Alia-se a este quadro, o fato de haver sido empregado um aditivo plastificante, cujo mecanismo de
ação principal é a incorporação de ar na mistura fresca. Isto agrava mais a situação, uma vez que as
microbolhas produzidas pela incorporação de ar auxiliam ainda mais nesta deficiente ligação entre a
pasta de cimento e os agregados. Na realidade, ocorre, parcialmente, uma interposição de bolhas de ar
entre a já insuficiente pasta aglomerante e os agregados, diminuindo desta forma a superfície de
contato pasta-agregado e, por conseguinte, ajudando a piorar a aderência entre estes dois elementos.
5. TERAPIA ADOTADA
Os revestimentos onde foram aplicadas pinturas não sofreram nenhum tipo de tratamento, tendo em
vista apresentarem-se em condições para receber este tipo de acabamento.
Após o diagnóstico do problema, nos revestimentos para assentamento de placas cerâmicas, foi
aplicado um aditivo endurecedor de superfície a base de sais de silício, com o nome comercial de
Fortemassa EPR, fabricado pela Concremassa.
5.1 Modo de aplicação
A seguir estão descritas as etapas adotadas para a aplicação do endurecedor de superfície:
9 Limpeza da superfície, com aplicação de água e escovação, um dia antes da aplicação da
mistura;
9 Diluição do produto em água na proporção 1: 5 (fortemassa EPR: água);
9 Aplicação generosa da mistura com trincha sobre a área a ser tratada, até a saturação
(Figura 4);
9 Secagem e aplicação uma nova demão da mistura, após 24 horas.
O consumo do aditivo foi de aproximadamente 80 ml/m2 e o revestimento cerâmico foi aplicado 2 dias
após o término da aplicação da solução endurecedora sobre o emboço.
Figura 5 – Revestimento de argamassa: região (a) com solução endurecedora aplicada e região (b) sem
aplicação.
5.2 Mecanismo de ação do produto
O mecanismo de ação do endurecedor de superfície é o seguinte: através de troca iônica ele penetra
nos poros capilares e nos poros de gel da pasta de cimento e reagem em especial com o hidróxido de
cálcio. Essa reação permite a formação de cristais de cálcio, magnésio e ferro no interior dos poros,
cristais estes menores, de elevada dureza e maior estabilidade química. Isso resulta no selamento da
superfície, conferindo maior resistência ao desgaste superficial. (Oliveira et al., 2002). Esta aplicação é
recomendada em argamassas e concretos com idade superior a 14 dias. No caso em estudo o
revestimento já possuía idade superior a 28 dias.

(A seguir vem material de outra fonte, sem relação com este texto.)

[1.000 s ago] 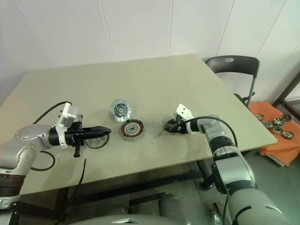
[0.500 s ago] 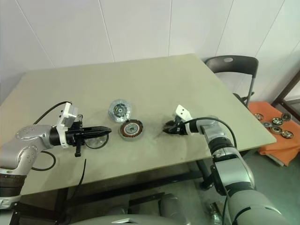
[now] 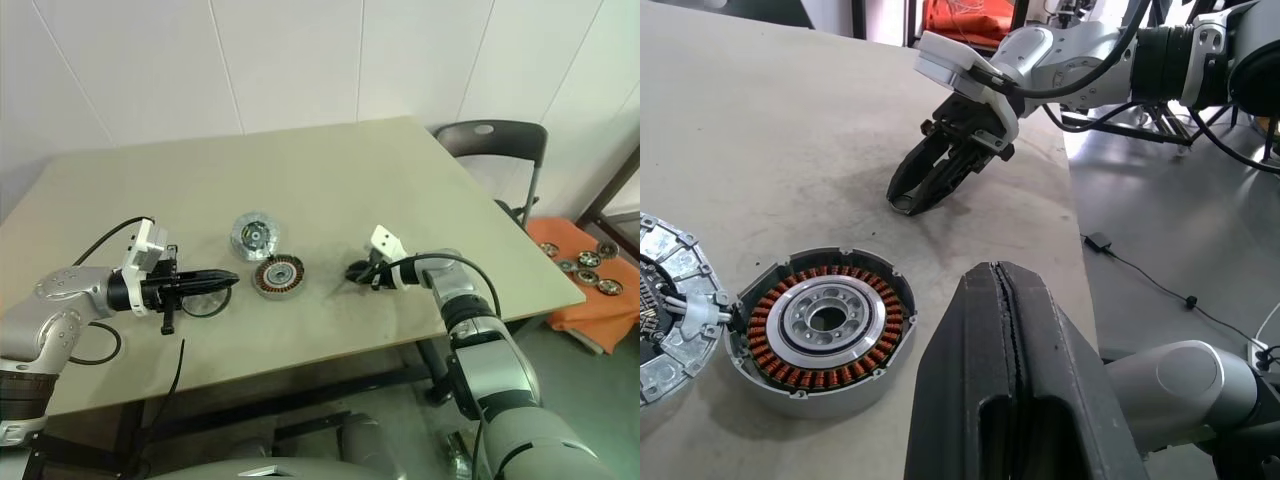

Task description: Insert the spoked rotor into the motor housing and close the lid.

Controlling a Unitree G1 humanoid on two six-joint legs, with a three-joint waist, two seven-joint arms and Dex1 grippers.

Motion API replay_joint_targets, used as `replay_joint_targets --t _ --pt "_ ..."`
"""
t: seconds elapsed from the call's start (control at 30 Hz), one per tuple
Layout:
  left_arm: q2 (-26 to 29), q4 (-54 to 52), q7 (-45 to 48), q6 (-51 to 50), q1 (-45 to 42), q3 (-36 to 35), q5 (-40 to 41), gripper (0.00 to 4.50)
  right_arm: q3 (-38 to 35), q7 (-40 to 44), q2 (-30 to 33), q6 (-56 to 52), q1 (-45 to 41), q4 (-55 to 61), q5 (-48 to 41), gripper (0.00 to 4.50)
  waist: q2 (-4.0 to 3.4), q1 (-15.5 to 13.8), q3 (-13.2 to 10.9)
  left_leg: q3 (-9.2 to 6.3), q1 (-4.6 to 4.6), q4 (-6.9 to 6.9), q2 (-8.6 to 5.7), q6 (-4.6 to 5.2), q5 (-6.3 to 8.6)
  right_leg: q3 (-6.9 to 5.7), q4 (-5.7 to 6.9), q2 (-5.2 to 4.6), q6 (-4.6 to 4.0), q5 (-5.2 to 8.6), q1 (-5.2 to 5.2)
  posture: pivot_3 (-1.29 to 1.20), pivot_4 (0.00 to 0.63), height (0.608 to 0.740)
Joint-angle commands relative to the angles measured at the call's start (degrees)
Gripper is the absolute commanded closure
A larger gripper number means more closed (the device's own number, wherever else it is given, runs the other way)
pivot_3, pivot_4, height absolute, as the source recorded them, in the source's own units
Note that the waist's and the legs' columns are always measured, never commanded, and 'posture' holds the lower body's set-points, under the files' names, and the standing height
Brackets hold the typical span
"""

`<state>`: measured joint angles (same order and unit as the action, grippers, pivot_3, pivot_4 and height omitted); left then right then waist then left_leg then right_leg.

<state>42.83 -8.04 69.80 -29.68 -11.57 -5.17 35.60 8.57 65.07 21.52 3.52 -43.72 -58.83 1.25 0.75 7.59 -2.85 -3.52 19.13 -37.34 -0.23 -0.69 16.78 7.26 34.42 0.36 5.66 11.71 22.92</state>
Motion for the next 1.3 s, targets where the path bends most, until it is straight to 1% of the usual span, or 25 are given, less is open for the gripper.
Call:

O efeito do endurecedor de superfície pode ser claramente visualizado através da observação do
revestimento em lupa esteroscópica. Nas Figuras 6 e 7 a seguir, pode-se ver os aspectos da superfície,
respectivamente, a argamassa sem a aplicação do endurecedor e após a sua aplicação.
6. CONSIDERAÇÕES FINAIS
A dosagem da argamassa em questão desobedeceu a uma recomendação importante do fabricante do
aditivo plastificante utilizado, qual seja, a de que a granulometria do agregado miúdo deveria resultar
em um material classificado como de finura média. O uso do agregado miúdo muito fino, como a areia
natural e o caulim empregados, implicou em quantidade insuficiente de pasta aglomerante e, por outro
lado, exigiu um consumo maior de água, o que ocasionou o enfraquecimento da argamassa. Somou-se
a isto, o uso de um aditivo plastificante, cujo princípio é o da incorporação de ar na mistura, que
provoca a interposição de microbolhas de ar na interface pasta/agregado. Estes três aspectos
certamente causaram a pulverulência excessiva do revestimento.
Destaca-se ainda que o proporcionamento da argamassa foi considerado pobre no que tange ao teor de
aglomerante, pois teve um uso de cimento aquém do que se considera razoável do ponto de vista
técnico. Segundo Gomes et al. (2002), para um revestimento de características similares ao do presente
estudo de caso, a recomendação é de um consumo de cimento de 160 kg/m3 a 180 kg/m3; no caso em
questão, utilizou-se um consumo de 153 kg/m3. Com efeito, argamassas pobres possuem baixa
capacidade de aglomeração, permitindo a ocorrência de pulverulência e desagregação do revestimento
(Carasek, 2001).
A aplicação do aditivo endurecedor de superfície à base de silicatos sobre o revestimento resolveu o
problema da argamassa deste estudo, que tinha boas propriedades em relação à aderência ao substrato,
mas que se mostrava excessivamente pulverulenta e com baixa resistência superficial ao risco.